Logo der Kassenärztlichen Vereinigung Nordrhein

Navigation

Glitazone ab 1. April nicht mehr auf Kassenrezept

Stand: 12/2010

Pioglitazon (Actos) und seine Kombinationen können ab 1. April 2011 nicht mehr zu Lasten der gesetzlichen Krankenkassen verordnet werden. Der Gemeinsame Bundesausschuss (G-BA) hatte bereits im Juni beschlossen, dass Glitazone wegen ihrer Nebenwirkungen (zum Beispiel Herzinsuffizienz oder Knochenbrüche) nicht verordnet werden dürfen.
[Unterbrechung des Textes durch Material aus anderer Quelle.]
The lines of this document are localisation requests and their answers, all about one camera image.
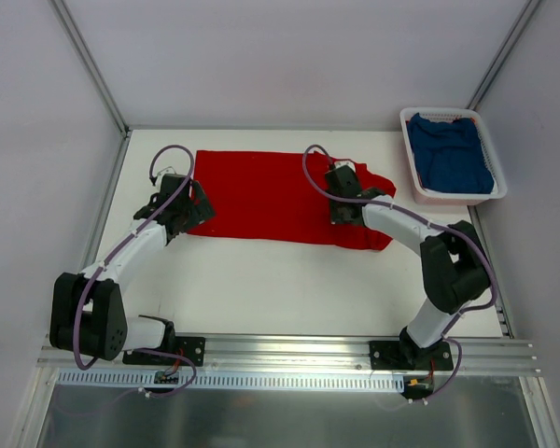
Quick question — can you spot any white plastic basket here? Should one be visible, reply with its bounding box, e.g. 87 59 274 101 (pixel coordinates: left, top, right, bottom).
399 107 508 206

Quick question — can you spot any blue t shirt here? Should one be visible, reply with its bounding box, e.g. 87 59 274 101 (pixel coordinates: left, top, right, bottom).
407 114 495 194

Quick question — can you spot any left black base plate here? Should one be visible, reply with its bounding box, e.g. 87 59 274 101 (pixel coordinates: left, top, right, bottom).
122 336 206 367

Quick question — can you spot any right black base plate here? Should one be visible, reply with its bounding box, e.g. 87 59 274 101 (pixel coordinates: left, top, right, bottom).
369 341 454 371

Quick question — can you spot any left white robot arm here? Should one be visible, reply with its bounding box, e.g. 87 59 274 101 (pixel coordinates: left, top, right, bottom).
49 174 215 364

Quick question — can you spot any aluminium mounting rail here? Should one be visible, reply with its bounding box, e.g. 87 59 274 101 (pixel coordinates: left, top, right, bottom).
36 329 542 377

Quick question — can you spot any aluminium frame post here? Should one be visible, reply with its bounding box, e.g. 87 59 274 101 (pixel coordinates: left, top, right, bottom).
48 0 130 138
467 0 544 110

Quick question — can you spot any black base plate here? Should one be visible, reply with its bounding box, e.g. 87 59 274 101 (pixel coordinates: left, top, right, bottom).
369 341 454 371
122 336 206 367

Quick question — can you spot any red t shirt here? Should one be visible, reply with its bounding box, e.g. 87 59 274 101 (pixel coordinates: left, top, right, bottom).
189 150 392 251

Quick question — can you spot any left aluminium frame post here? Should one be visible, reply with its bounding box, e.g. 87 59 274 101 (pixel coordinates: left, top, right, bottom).
48 0 130 138

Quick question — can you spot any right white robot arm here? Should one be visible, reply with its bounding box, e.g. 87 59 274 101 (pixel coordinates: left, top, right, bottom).
325 163 493 371

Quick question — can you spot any white slotted cable duct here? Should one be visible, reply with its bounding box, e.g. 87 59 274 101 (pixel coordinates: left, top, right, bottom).
57 369 405 394

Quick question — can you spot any right aluminium frame post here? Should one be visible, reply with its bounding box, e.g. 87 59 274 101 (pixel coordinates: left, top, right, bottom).
467 0 544 110

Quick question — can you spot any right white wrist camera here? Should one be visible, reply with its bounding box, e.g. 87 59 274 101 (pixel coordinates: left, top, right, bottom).
333 160 356 171
Den Beschluss hatte das Bundesgesundheitsministerium zunächst beanstandet, er tritt nun aber doch in Kraft. Der Verordnungsausschuss betrifft nur noch Pioglitazon. Pioglitatzon kann somit nur noch bis Ende März 2011 zu Lasten der Krankenkassen verordnet werden.

Bereits am 1. November wurde Rosiglitazon (Avandia) vom Markt genommen. Das hatte das Bundesinstitut für Arzneimittel und Medizinprodukte (BfArM) angeordnet und damit eine Empfehlung der Europäischen Arzneimittelagentur (EMA) umgesetzt.

Eine weiterer Verordnungsausschluss betrifft das Antidepressivum Reboxetin (Edronax und Solvex). Den Beschluss des G-BA hat das Bundesgesundheitsministerium nicht beanstandet. Er tritt voraussichtlich am 1. April 2011 in Kraft.